Puede parecer una perogrullada, pero puestos a hablar de aquella ópera rock, que hace ahora cincuenta veranos vivía su mejor momento, se impone empezar puntualizando: se llama ópera rock a aquel género musical que fusiona la narrativa dramática de la ópera con el rock. Dada la frecuencia con la que estas obras se confunden con los álbumes conceptuales —Axis: Bold as Love (1967), de Jimi Hendrix, La ascendencia y caída de Ziggy Stardust y las arañas de Marte (1973), de David Bowie; The Dark Side of the Moon (1973), de Pink Floyd—; o con esas suites en las que se expresaba el rock sinfónico por esas mismas fechas —Close to the Edge (1972), de Yes; A Passion Play, (1973), de Jethro Tull; Tubular Bells (1973), de Mike Oldfield…— parece pertinente poner los puntos sobre las íes.
La característica principal de la ópera rock es contar una historia compleja a través de canciones interconectadas. Sentado esto, qué es y qué no es una ópera rock, debemos remontarnos a los comienzos del género, tan espurio para los amantes del rock como para los de la ópera. Suele decirse que el pórtico fue la publicación de Tommy (1969). El cuarto álbum de estudio de The Who está considerado la primera de estas producciones, si bien, curiosamente, no fue representada en un escenario hasta los años 90, cuando la ópera rock ya estaba en franca decadencia. A España llegó en 1975, en una adaptación fílmica de Ken Russell con Roger Daltrey, Eric Clapton y Tina Turner entre sus protagonistas. Sus espectadores eran muy diferentes a los de Jesucristo Superstar¸ como lo eran “I’m Free”, “Pinball Wizard”, “See Me, Feel Me” y el resto de las canciones de aquellos salmos sincopados de Jesucristo Superstar que estaban renovando la fe de tantos feligreses. Hoy, medio siglo después, todos parecen confundirse en la lejanía. Pero entonces, poco tenían que ver unos con otros.
Desde que el gran Chuck Berry publicó “Roll Over Beethoven” (1956), el rock había sido la antítesis de la música sinfónica, cuyos cultivadores, en el mejor de los casos, se referían a la música que habría de poner en marcha la sedición juvenil de la centuria pasada como “canción ligera”. Por no hablar de cuando la calificaban como mero “ruido”. Para el rock, ese afán de sinfonismo fue un movimiento espurio, contra el que se alzó el punk en el 77.

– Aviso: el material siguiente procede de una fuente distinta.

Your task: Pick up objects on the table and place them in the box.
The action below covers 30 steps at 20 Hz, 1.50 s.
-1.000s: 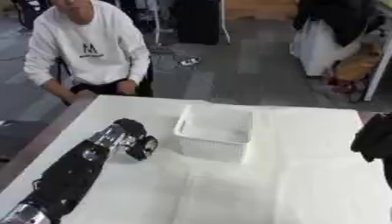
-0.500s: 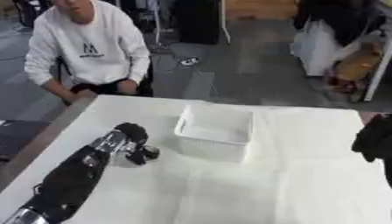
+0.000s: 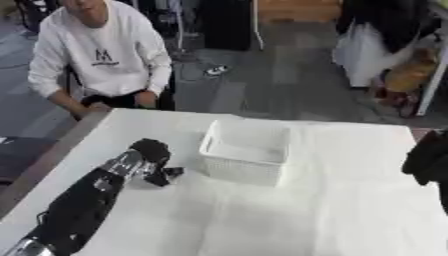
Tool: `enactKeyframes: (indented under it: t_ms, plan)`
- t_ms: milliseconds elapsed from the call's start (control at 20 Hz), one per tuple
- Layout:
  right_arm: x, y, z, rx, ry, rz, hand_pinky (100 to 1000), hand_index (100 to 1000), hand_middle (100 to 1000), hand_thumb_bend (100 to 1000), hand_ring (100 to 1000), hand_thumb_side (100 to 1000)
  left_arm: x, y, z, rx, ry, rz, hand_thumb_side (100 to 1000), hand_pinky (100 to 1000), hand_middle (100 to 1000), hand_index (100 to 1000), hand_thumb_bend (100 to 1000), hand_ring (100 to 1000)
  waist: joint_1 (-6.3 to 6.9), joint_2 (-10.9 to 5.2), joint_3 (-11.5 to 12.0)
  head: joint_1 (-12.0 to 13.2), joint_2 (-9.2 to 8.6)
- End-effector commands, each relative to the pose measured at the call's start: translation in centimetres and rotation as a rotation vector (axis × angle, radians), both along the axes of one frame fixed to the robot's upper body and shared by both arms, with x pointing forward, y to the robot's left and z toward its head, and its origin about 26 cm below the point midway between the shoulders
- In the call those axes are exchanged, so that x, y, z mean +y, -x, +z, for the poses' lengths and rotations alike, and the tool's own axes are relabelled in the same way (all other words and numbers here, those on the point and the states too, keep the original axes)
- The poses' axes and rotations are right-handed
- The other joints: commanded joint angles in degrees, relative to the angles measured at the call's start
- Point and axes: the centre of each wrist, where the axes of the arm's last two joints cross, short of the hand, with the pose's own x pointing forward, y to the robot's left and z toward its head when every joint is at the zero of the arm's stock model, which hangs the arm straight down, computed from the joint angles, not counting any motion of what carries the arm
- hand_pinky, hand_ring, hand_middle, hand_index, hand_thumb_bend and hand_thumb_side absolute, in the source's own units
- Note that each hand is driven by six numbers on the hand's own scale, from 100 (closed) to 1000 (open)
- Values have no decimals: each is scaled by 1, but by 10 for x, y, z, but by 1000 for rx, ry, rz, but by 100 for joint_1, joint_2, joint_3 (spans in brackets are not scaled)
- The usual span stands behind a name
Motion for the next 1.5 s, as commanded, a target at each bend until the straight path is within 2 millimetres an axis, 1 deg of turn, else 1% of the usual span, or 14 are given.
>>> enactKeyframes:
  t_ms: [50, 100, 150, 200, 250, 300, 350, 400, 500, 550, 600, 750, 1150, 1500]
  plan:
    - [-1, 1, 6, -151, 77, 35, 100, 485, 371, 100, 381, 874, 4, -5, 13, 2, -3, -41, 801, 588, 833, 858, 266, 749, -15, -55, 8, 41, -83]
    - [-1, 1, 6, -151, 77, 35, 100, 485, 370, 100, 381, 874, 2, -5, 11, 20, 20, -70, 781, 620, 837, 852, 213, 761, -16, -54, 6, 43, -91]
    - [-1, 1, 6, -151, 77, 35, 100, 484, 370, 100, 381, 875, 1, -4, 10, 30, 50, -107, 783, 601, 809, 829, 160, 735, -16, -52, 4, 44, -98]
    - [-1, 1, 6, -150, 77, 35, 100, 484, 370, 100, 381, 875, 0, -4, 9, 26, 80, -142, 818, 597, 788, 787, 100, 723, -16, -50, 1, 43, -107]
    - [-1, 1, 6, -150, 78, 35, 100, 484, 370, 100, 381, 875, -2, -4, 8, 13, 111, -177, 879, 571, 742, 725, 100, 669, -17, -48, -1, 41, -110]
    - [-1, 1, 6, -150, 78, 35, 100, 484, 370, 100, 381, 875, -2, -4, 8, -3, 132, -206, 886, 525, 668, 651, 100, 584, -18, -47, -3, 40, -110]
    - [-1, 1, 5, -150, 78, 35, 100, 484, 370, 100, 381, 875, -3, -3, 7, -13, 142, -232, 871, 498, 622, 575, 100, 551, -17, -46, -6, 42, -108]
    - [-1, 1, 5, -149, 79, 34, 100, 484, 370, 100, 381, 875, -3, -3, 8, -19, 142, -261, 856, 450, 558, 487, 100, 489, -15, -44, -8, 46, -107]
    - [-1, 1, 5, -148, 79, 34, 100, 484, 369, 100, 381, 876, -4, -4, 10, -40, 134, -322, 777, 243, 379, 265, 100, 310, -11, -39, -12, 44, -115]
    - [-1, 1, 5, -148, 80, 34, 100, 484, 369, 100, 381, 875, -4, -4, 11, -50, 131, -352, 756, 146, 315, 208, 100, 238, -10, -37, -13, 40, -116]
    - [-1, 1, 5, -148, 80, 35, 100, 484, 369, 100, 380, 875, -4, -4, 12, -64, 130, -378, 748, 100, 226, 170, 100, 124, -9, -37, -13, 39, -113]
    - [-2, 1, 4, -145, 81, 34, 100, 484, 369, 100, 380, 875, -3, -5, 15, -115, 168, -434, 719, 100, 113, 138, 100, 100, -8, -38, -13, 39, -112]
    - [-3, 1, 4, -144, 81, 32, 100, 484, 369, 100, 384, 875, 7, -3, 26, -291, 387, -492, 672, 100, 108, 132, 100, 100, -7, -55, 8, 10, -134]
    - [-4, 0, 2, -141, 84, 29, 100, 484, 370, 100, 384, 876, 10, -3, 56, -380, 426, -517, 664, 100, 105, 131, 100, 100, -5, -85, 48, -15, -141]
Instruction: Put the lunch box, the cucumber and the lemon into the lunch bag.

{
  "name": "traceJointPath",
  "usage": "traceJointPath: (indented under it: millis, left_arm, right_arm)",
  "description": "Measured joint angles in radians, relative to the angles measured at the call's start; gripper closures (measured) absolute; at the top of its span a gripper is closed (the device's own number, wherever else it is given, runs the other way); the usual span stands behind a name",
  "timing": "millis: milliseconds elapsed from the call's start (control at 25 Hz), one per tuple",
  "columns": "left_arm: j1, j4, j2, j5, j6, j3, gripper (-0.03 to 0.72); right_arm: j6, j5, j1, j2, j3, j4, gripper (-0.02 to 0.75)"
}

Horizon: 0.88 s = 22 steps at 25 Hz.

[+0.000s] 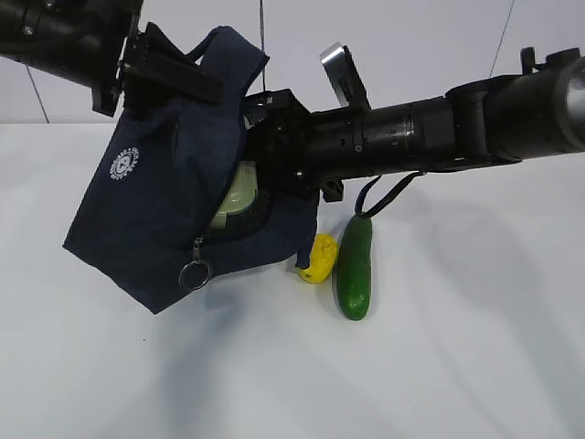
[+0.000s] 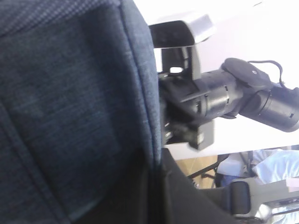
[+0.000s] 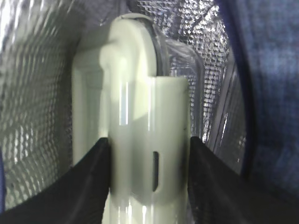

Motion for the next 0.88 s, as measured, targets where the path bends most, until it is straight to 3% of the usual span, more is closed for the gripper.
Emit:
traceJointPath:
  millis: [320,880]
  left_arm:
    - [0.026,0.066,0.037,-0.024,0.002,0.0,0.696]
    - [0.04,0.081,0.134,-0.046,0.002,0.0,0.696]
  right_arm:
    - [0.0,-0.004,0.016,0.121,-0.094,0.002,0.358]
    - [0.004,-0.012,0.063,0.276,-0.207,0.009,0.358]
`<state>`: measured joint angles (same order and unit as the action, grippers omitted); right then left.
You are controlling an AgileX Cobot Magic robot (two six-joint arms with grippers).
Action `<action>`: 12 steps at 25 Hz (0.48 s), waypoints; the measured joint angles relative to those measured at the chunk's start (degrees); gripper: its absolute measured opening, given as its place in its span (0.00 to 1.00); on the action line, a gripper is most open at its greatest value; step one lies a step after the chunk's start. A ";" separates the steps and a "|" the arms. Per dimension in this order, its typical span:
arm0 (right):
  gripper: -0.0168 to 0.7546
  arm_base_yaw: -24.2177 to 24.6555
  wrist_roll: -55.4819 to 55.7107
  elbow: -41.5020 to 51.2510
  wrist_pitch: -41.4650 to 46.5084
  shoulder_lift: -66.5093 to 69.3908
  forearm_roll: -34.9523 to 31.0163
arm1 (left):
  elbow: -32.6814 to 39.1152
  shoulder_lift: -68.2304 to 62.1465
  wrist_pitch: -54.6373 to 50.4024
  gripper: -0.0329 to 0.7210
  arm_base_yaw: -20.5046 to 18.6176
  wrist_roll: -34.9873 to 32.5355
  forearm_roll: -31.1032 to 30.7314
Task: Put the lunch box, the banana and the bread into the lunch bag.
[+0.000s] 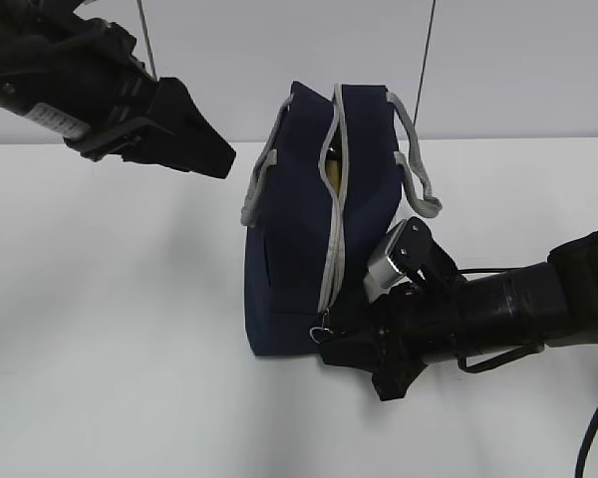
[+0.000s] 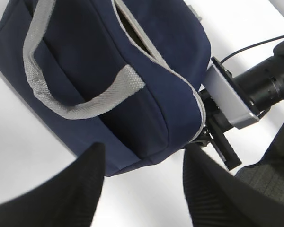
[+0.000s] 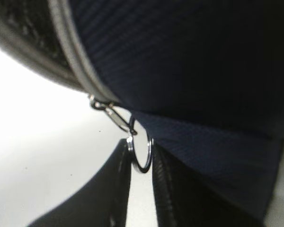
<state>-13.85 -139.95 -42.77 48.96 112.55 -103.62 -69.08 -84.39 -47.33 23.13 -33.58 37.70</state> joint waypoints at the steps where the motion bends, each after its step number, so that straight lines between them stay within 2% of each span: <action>1: 0.17 0.00 0.00 -0.10 0.10 0.00 0.00 | 0.00 0.00 0.00 0.55 0.00 0.00 -0.07; 5: 0.15 0.00 0.00 -0.22 0.10 0.00 -0.09 | 0.00 0.00 0.00 0.55 0.00 0.00 -0.07; 9: 0.03 0.00 2.10 -0.22 0.10 0.00 0.61 | 0.00 0.00 -0.26 0.55 0.00 0.00 -0.12; 12: 0.00 0.00 5.07 -0.22 0.10 -0.12 2.99 | 0.00 0.00 -0.39 0.55 0.00 0.00 -0.12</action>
<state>-13.85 -134.88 -42.99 49.07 112.43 -100.63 -69.08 -84.39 -47.72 23.13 -33.58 37.58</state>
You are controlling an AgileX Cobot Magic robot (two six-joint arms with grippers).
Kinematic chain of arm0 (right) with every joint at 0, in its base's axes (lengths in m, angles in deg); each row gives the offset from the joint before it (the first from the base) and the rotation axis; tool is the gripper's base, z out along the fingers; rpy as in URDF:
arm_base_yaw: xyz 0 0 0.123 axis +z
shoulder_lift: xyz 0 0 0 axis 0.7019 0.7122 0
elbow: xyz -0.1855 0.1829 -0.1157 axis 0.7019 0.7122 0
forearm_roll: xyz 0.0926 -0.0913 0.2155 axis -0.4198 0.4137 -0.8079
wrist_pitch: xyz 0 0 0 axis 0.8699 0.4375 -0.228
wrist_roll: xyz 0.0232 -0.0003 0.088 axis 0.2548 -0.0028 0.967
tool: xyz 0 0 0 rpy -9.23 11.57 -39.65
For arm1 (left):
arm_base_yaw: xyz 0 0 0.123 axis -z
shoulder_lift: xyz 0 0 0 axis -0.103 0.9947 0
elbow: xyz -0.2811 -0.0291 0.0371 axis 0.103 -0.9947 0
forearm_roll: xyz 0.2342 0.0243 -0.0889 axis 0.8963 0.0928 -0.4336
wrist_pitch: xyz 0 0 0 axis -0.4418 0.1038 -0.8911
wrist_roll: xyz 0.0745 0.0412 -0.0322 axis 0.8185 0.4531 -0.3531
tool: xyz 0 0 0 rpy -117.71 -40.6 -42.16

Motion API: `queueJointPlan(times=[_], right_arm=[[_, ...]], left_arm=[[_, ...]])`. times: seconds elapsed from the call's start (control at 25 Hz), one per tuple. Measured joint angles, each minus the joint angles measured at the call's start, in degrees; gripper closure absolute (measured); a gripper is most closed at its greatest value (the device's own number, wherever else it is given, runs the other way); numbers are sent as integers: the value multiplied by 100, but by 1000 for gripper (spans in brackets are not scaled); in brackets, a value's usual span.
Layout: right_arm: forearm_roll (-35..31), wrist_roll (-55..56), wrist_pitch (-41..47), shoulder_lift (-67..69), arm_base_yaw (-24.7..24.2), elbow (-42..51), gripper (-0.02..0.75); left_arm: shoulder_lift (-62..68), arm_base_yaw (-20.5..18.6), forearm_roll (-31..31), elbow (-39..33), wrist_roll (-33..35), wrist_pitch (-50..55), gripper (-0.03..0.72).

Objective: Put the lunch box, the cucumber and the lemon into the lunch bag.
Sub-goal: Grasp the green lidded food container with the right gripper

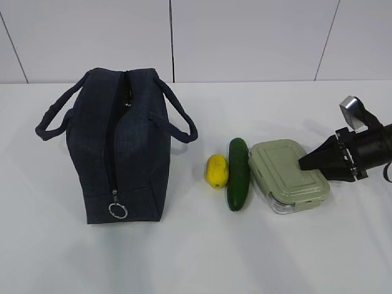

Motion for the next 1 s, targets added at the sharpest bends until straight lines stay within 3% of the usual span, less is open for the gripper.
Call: queueJointPlan(times=[0.16,0.48,0.8,1.0], right_arm=[[0,0,0,0,0,0,360],[-10,0,0,0,0,0,360],[-10,0,13,0,0,0,360],[-10,0,13,0,0,0,360]], left_arm=[[576,0,-316,172,292,-88,451],[2990,0,-1089,681,450,-332,450],[5491,0,-2271,1618,1343,-837,444],[6868,14,-2470,2522,1492,-706,419]])
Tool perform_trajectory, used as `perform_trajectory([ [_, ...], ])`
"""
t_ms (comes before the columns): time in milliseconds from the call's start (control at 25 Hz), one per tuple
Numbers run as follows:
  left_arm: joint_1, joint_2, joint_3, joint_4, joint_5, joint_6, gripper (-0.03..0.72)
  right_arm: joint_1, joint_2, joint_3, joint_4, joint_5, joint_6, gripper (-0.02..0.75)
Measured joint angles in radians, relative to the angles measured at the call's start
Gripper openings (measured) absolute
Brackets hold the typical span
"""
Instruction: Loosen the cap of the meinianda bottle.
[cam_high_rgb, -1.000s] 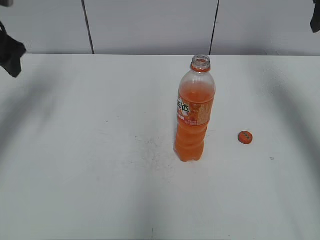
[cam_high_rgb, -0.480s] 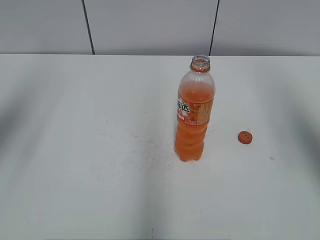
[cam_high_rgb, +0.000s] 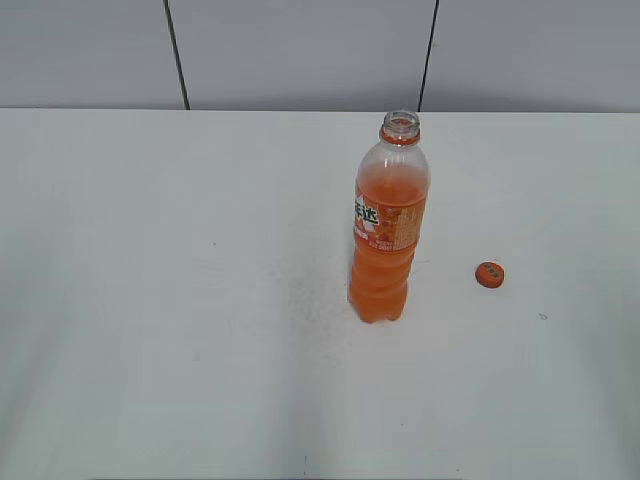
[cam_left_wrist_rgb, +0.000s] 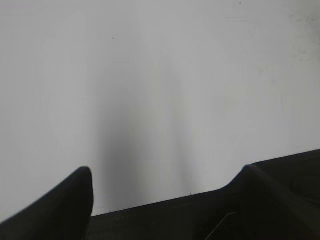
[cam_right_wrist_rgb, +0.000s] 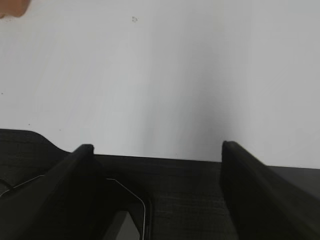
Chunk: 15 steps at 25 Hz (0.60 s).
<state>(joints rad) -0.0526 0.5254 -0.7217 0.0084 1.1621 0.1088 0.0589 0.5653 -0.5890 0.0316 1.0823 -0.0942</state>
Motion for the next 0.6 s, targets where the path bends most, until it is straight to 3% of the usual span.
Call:
perform_trajectory([
  [160, 0.0, -0.227, 0.102, -0.019, 0.001, 0.0, 0.543, 0.0, -0.139, 0.088, 0.0, -0.005, -0.009, 0.58],
  [400, 0.0, -0.482, 0.116, -0.021, -0.022, 0.0, 0.543, 0.0, -0.326, 0.144, 0.008, -0.038, -0.013, 0.58],
  [600, 0.0, -0.523, 0.138, -0.019, -0.082, 0.002, 0.543, 0.0, -0.479, 0.146, 0.009, -0.056, -0.014, 0.58],
])
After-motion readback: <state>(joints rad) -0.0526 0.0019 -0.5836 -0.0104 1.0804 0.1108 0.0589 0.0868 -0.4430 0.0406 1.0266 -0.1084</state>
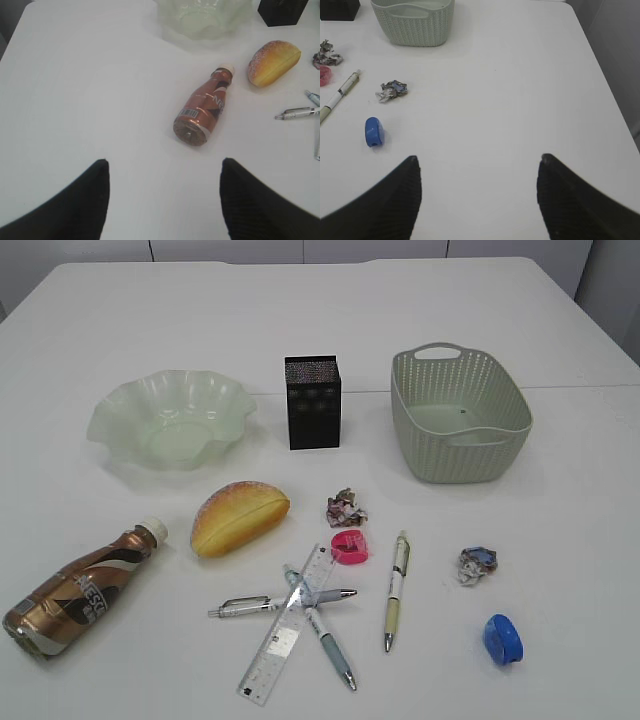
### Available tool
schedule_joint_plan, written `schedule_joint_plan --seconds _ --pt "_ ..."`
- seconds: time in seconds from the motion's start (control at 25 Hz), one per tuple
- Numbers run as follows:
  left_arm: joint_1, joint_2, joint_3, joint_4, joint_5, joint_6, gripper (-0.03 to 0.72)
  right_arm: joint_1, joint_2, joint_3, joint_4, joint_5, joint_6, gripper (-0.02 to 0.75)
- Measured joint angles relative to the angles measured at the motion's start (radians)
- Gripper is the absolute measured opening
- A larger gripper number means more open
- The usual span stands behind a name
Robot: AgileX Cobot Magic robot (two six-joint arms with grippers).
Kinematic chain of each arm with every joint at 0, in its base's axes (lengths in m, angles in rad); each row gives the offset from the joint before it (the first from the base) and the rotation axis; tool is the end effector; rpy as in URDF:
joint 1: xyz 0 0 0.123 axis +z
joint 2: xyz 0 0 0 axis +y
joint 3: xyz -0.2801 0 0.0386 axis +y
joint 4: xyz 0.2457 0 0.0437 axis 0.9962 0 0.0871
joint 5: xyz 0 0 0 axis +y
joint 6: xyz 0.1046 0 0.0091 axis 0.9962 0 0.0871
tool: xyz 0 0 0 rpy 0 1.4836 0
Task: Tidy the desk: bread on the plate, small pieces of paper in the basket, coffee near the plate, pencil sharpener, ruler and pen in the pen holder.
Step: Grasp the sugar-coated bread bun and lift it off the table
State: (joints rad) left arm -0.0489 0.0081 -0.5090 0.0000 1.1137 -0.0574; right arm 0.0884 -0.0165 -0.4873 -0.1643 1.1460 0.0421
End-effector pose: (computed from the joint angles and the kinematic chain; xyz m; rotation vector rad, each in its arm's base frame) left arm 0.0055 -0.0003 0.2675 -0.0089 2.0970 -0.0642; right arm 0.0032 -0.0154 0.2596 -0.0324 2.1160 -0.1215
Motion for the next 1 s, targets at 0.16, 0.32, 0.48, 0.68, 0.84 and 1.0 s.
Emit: schedule_joint_plan --seconds 0.16,0.32,0.48,0.68,0.84,1.0 --pt "0.0 0.0 0.0 0.0 0.0 0.0 0.497 0.0 0.0 0.0 0.0 0.0 0.0 0.56" --pt "0.0 0.0 0.0 0.0 0.0 0.0 0.497 0.0 0.0 0.0 0.0 0.0 0.0 0.56" --pt "0.0 0.0 0.0 0.0 0.0 0.0 0.497 0.0 0.0 0.0 0.0 0.0 0.0 0.559" --pt "0.0 0.026 -0.063 0.0 0.041 0.034 0.497 0.0 0.0 0.0 0.0 0.0 0.0 0.559" --pt "0.0 0.128 -0.191 -0.014 0.076 0.039 0.497 0.0 0.0 0.0 0.0 0.0 0.0 0.559" --pt "0.0 0.273 -0.317 -0.043 0.146 0.041 0.497 0.0 0.0 0.0 0.0 0.0 0.0 0.56"
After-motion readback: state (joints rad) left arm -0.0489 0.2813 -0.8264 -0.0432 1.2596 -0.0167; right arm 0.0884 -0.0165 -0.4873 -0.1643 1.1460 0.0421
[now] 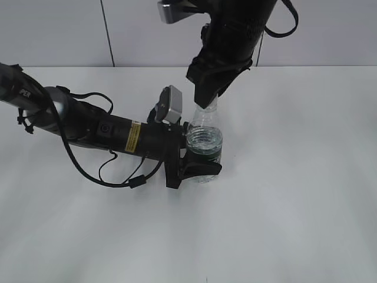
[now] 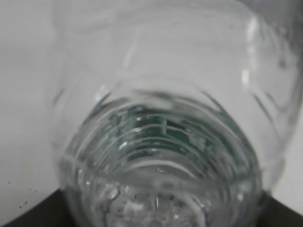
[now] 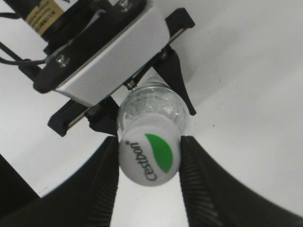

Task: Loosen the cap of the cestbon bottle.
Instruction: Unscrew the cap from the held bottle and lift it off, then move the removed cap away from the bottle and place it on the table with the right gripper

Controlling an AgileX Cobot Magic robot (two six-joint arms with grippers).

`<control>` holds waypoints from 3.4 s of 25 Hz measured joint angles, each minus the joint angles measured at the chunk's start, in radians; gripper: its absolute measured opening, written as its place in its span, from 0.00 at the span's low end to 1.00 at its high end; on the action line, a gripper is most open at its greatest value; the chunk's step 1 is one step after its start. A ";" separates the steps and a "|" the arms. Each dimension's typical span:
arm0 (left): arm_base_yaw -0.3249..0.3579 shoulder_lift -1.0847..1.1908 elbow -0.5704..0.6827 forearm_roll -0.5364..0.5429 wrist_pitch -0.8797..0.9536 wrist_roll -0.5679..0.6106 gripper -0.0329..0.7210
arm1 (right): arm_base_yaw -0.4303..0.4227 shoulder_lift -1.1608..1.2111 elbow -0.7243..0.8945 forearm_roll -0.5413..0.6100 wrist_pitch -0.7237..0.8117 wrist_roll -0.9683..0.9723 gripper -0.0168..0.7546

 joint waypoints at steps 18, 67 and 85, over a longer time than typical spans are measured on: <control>0.000 0.000 0.000 0.002 0.000 0.001 0.59 | 0.000 -0.003 0.000 0.003 0.000 -0.477 0.41; 0.001 0.000 0.000 0.009 -0.005 -0.001 0.59 | -0.440 -0.065 0.207 -0.051 -0.146 0.293 0.40; 0.001 0.000 0.000 0.009 -0.007 -0.003 0.59 | -0.440 -0.025 0.438 -0.121 -0.385 0.422 0.40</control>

Tras la catarsis, la ópera rock no volvió a ser ni sombra de lo que fue aquel verano del 75. El tiempo, que siempre pone a todo y a todos en su sitio, alumbró una calificación más adecuada: teatro musical. Así, no hay por qué confundir Evita (1978), también de Tim Rice y Andrew Lloyd Webber, con El cordero yace en Broadway (1975), aquel álbum nunca olvidado de Genesis.